Tunning valence state of cobalt centers in Cu/Co-CoO_1-x for significantly boosting water-gas shift reaction.

Abstract

Dual active sites with synergistic valence state regulation under oxidizing and reducing conditions are essential for catalytic reactions with step-wise mechanisms to modulate the complex adsorption sites of reactant molecules on the surfaces of heterogeneous catalysts with maximized catalytic performances, but it has been rarely explored. In this work, uniformly dispersed CuCo alloy and CoO nanosheet composite catalysts with dual active sites are constructed, which shows huge boost in activity for catalyzing water-gas shift reaction (WGSR), with a record high reaction rate reaching 204.2 μmol_CO g_cat.^-1 s^-1 at 300 °C for Cu₁Co₉O_x amongst the reported Cu-based and Co-based catalysts. A synergistic mechanism is proposed that Co^δ+ species can be easily reduced by CO adsorbed on Cu and Co⁰ can be oxidized by H₂O. Systematic in situ characterization results reveal that the addition of Cu can regulate the redox properties of Co species and thus modulate the adsorption properties of catalysts.

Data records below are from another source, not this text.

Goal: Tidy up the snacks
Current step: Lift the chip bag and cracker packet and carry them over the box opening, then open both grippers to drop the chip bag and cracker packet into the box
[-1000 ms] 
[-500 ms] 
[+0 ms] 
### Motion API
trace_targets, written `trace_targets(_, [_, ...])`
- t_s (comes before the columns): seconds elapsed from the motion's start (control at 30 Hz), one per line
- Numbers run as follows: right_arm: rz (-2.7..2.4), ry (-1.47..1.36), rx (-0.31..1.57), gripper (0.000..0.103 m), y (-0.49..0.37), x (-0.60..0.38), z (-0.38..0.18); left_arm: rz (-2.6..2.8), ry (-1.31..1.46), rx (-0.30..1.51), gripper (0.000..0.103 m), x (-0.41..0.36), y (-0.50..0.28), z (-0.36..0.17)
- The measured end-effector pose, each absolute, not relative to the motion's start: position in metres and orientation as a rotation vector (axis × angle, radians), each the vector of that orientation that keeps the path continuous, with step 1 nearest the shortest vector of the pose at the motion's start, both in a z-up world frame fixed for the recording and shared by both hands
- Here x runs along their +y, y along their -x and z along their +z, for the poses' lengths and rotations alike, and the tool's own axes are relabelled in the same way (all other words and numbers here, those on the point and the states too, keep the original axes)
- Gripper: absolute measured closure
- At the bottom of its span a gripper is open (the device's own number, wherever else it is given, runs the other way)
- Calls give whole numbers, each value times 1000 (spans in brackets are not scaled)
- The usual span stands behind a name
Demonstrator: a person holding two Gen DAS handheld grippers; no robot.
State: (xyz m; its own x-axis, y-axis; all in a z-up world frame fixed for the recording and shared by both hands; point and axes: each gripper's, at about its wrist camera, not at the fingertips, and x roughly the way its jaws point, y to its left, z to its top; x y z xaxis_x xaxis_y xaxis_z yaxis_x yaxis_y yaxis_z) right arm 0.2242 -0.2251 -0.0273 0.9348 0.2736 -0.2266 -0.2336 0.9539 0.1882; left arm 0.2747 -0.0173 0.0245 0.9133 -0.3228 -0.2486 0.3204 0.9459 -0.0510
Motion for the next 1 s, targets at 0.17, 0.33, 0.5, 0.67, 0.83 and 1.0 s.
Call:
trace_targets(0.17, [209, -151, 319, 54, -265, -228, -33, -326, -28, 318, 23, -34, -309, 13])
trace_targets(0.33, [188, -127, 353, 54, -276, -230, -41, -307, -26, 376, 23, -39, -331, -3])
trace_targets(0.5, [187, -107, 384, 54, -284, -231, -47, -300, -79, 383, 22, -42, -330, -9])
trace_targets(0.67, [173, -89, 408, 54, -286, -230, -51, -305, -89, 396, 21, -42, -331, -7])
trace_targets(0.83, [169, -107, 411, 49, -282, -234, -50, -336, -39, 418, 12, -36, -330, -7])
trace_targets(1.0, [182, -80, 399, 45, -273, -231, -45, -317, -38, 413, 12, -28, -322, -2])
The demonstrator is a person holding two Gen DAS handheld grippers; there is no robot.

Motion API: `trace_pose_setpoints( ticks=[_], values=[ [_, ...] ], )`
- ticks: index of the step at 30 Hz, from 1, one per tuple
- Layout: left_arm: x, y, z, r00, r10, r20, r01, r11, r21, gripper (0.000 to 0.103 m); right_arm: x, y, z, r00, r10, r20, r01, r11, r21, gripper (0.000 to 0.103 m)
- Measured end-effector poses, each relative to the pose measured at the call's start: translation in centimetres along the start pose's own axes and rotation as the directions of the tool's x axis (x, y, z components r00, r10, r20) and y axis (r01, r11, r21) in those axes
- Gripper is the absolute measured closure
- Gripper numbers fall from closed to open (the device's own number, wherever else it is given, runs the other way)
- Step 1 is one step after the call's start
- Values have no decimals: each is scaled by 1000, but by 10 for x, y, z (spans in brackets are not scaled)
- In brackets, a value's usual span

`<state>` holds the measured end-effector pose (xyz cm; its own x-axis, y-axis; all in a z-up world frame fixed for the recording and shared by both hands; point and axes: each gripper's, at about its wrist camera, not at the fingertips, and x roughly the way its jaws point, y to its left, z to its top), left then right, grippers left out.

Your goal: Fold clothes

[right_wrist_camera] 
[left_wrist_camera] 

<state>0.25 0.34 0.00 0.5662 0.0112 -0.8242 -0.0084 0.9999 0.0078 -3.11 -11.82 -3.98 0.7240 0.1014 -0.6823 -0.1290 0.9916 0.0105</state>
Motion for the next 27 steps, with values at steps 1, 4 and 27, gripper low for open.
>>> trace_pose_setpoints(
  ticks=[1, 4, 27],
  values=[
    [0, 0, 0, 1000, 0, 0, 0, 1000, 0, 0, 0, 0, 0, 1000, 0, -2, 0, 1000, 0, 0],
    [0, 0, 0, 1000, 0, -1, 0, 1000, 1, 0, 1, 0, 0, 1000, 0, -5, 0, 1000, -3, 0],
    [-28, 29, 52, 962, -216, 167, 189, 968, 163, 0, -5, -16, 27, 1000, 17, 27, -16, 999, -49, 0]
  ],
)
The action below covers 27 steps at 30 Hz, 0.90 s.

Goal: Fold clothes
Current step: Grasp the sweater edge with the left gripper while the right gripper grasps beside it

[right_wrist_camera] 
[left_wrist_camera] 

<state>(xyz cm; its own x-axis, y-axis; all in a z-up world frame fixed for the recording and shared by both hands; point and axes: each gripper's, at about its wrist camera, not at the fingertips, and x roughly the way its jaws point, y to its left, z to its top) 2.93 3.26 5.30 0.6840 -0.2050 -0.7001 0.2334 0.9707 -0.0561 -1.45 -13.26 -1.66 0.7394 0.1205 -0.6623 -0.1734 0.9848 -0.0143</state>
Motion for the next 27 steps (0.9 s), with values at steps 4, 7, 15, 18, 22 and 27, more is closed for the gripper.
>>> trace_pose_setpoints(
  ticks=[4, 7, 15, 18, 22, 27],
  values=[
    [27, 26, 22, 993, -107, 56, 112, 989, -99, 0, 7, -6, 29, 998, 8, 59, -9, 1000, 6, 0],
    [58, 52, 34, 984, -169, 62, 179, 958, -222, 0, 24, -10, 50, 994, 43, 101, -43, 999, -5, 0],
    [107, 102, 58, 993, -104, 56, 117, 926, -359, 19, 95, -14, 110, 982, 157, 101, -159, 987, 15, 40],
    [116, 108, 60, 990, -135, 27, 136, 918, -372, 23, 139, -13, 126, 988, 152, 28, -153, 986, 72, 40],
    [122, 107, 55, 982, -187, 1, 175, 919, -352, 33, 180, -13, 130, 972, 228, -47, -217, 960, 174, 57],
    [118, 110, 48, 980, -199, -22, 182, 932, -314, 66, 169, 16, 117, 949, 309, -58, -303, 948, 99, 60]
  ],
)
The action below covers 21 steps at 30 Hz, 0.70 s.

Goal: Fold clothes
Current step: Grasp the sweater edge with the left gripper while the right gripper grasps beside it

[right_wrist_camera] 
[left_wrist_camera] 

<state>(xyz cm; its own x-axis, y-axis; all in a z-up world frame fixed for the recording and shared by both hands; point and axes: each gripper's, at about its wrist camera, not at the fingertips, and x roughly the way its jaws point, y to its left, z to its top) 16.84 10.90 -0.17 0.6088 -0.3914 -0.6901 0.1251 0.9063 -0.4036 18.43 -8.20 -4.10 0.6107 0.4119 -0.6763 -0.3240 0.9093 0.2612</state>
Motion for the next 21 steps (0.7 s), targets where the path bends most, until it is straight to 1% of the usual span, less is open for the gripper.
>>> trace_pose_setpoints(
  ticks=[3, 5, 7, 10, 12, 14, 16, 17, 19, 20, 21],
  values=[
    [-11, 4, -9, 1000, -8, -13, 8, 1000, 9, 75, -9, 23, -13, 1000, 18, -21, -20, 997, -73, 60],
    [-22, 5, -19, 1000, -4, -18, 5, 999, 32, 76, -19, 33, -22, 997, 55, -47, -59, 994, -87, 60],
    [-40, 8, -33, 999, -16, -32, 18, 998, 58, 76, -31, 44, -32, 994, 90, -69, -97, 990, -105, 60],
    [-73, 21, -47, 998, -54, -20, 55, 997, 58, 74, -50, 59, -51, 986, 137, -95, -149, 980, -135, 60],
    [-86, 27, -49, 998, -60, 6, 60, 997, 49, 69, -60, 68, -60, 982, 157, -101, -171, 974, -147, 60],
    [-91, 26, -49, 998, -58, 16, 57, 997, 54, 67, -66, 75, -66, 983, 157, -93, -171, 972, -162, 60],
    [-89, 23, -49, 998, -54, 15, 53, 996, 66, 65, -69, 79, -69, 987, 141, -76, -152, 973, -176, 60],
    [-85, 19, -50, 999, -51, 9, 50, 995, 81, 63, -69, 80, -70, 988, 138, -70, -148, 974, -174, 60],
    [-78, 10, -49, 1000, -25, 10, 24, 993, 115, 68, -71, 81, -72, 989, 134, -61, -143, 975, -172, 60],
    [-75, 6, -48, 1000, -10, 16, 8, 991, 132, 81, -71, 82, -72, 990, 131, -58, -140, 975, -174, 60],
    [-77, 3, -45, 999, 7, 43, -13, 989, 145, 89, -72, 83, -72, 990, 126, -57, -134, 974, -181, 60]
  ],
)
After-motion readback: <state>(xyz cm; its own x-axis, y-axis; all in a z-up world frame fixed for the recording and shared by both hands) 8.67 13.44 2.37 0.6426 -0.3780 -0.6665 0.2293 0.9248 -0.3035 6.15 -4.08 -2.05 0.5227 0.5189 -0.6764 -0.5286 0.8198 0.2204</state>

Particularly, doping of Cu⁰ sites weakens the affinity of the surface to CO or CO₂ to a moderate level. Moreover, it also promotes the oxidation of *CO to *COOH and the desorption of the product CO₂, reducing the carbon poisoning of the catalyst and thus increasing the reactivity. The results would provide guidance for the construction of novel heterogeneous catalyst with dual active sites and clarify its underlying reactivity enhancement mechanism induced by the tunning of valence state of metal centers for heterogeneous catalytic reactions.